A liver digital twin for in silico testing of cellular and inter-cellular mechanisms in regeneration after drug-induced damage
Jieling Zhao,
Ahmed Ghallab,
Reham Hassan,
Steven Dooley,
Jan Georg Hengstler,
Dirk Drasdo
Affiliations
Jieling Zhao
Leibniz Research Centre for Working Environment and Human Factors, Technical University of Dortmund (IfADo), 44139 Dortmund, Germany; Group SIMBIOTX, INRIA Saclay, 91120 Palaiseau, France
Ahmed Ghallab
Leibniz Research Centre for Working Environment and Human Factors, Technical University of Dortmund (IfADo), 44139 Dortmund, Germany; Department of Forensic Medicine and Toxicology, Faculty of Veterinary Medicine, South Valley University, Qena 83523, Egypt
Reham Hassan
Leibniz Research Centre for Working Environment and Human Factors, Technical University of Dortmund (IfADo), 44139 Dortmund, Germany; Department of Forensic Medicine and Toxicology, Faculty of Veterinary Medicine, South Valley University, Qena 83523, Egypt
Steven Dooley
Molecular Hepatology Section, Department of Medicine II, Medical Faculty Mannheim, Heidelberg University, 68167 Mannheim, Germany
Jan Georg Hengstler
Leibniz Research Centre for Working Environment and Human Factors, Technical University of Dortmund (IfADo), 44139 Dortmund, Germany
Dirk Drasdo
Leibniz Research Centre for Working Environment and Human Factors, Technical University of Dortmund (IfADo), 44139 Dortmund, Germany; Group SIMBIOTX, INRIA Saclay, 91120 Palaiseau, France; Corresponding author
Summary: This communication presents a mathematical mechanism-based model of the regenerating liver after drug-induced pericentral lobule damage resolving tissue microarchitecture. The consequence of alternative hypotheses about the interplay of different cell types on regeneration was simulated.
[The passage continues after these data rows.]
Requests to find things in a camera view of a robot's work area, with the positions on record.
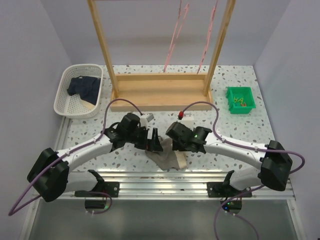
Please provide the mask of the pink wire hanger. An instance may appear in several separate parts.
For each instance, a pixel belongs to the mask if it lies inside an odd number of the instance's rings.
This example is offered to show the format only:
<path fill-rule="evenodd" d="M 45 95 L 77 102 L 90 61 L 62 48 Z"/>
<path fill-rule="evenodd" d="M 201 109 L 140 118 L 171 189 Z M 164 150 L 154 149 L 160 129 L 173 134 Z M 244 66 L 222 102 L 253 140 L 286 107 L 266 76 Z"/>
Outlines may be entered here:
<path fill-rule="evenodd" d="M 205 42 L 205 46 L 204 46 L 204 49 L 203 49 L 203 53 L 202 53 L 200 64 L 199 64 L 197 72 L 196 72 L 197 74 L 200 72 L 200 70 L 202 68 L 202 65 L 204 63 L 204 60 L 205 60 L 205 57 L 206 57 L 206 54 L 207 54 L 207 51 L 208 51 L 208 47 L 209 47 L 210 39 L 211 39 L 211 35 L 212 35 L 214 19 L 215 19 L 215 13 L 216 13 L 216 10 L 217 10 L 218 3 L 219 3 L 219 0 L 216 0 L 214 6 L 212 8 L 211 14 L 210 14 L 210 21 L 209 21 L 209 25 L 208 25 L 208 29 L 207 29 L 206 42 Z"/>

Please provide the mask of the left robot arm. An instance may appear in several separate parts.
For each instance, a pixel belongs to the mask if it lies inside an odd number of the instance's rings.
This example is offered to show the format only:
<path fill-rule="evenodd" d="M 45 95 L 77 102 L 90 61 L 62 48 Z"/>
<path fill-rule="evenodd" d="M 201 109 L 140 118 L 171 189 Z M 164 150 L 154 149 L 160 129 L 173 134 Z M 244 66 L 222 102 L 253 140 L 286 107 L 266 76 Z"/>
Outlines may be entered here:
<path fill-rule="evenodd" d="M 160 153 L 163 147 L 153 128 L 148 138 L 148 124 L 154 118 L 147 113 L 138 116 L 127 113 L 120 122 L 113 123 L 100 134 L 82 144 L 54 151 L 43 150 L 27 175 L 29 183 L 46 201 L 52 202 L 63 193 L 75 192 L 77 197 L 105 196 L 110 194 L 108 184 L 95 170 L 74 170 L 86 162 L 132 144 L 136 149 Z"/>

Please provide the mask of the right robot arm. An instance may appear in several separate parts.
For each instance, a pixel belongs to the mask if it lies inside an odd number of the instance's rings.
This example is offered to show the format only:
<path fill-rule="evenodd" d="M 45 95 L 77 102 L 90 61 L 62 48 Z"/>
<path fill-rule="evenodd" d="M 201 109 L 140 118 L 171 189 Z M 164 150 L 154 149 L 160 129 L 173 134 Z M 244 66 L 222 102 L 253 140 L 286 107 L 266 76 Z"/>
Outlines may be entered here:
<path fill-rule="evenodd" d="M 227 196 L 259 185 L 279 192 L 286 189 L 293 161 L 277 141 L 254 144 L 217 134 L 206 127 L 190 129 L 178 121 L 172 123 L 165 134 L 181 151 L 218 154 L 248 164 L 247 169 L 227 174 L 222 185 Z"/>

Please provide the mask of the grey beige underwear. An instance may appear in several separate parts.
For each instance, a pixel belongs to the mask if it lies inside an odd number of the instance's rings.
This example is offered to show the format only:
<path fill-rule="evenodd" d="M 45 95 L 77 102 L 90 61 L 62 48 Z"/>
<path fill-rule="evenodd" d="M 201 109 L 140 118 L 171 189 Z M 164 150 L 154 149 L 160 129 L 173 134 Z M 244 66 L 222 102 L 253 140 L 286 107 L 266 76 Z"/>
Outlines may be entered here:
<path fill-rule="evenodd" d="M 184 152 L 174 151 L 173 141 L 171 138 L 158 137 L 162 146 L 162 152 L 151 152 L 145 150 L 145 155 L 151 159 L 161 170 L 166 171 L 170 169 L 186 169 L 187 157 Z"/>

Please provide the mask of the navy blue underwear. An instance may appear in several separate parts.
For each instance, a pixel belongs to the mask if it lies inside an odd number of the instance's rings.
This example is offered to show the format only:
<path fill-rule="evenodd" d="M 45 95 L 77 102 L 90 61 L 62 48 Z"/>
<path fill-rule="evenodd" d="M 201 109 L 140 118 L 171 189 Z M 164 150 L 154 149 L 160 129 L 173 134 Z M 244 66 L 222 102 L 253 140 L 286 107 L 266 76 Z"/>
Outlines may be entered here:
<path fill-rule="evenodd" d="M 97 104 L 101 79 L 92 76 L 73 77 L 67 93 L 69 96 L 79 95 L 81 104 L 88 110 L 93 110 Z"/>

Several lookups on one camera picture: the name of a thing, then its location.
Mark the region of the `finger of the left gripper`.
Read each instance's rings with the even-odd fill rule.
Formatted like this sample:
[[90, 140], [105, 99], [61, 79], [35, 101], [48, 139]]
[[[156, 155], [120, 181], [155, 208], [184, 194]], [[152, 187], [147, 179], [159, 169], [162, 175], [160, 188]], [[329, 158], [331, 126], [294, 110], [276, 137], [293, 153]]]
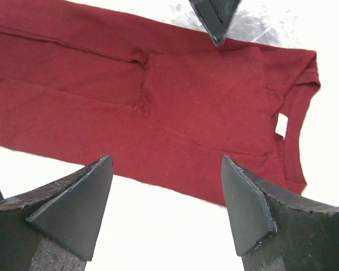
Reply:
[[190, 0], [197, 18], [216, 47], [222, 46], [240, 0]]

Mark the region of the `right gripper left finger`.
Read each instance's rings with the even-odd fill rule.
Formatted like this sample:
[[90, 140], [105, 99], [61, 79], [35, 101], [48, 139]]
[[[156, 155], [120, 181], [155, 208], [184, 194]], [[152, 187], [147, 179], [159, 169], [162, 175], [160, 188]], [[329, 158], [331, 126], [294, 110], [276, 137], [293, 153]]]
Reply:
[[113, 177], [110, 156], [29, 192], [0, 191], [0, 270], [84, 270]]

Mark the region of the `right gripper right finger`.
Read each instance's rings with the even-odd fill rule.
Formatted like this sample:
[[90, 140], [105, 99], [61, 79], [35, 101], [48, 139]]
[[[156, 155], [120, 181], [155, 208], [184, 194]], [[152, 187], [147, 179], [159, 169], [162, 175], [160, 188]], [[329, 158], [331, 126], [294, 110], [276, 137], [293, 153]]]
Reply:
[[245, 270], [339, 270], [339, 207], [275, 185], [227, 156], [221, 179]]

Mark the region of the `dark red t shirt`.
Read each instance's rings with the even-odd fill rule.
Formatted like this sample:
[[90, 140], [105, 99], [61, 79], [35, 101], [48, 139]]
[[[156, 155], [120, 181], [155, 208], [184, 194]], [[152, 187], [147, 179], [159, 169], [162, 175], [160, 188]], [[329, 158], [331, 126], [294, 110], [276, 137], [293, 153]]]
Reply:
[[0, 1], [0, 146], [224, 204], [224, 155], [296, 194], [316, 52], [69, 1]]
Regeneration dynamics has been quantified by the size of the damage-induced dead cell area, the hepatocyte density and the spatial-temporal profile of the different cell types. We use deviations of observed trajectories from the simulated system to identify branching points, at which the systems behavior cannot be explained by the underlying set of hypotheses anymore. Our procedure reflects a successful strategy for generating a fully digital liver twin that, among others, permits to test perturbations from the molecular up to the tissue scale. The model simulations are complementing current knowledge on liver regeneration by identifying gaps in mechanistic relationships and guiding the system toward the most informative (lacking) parameters that can be experimentally addressed.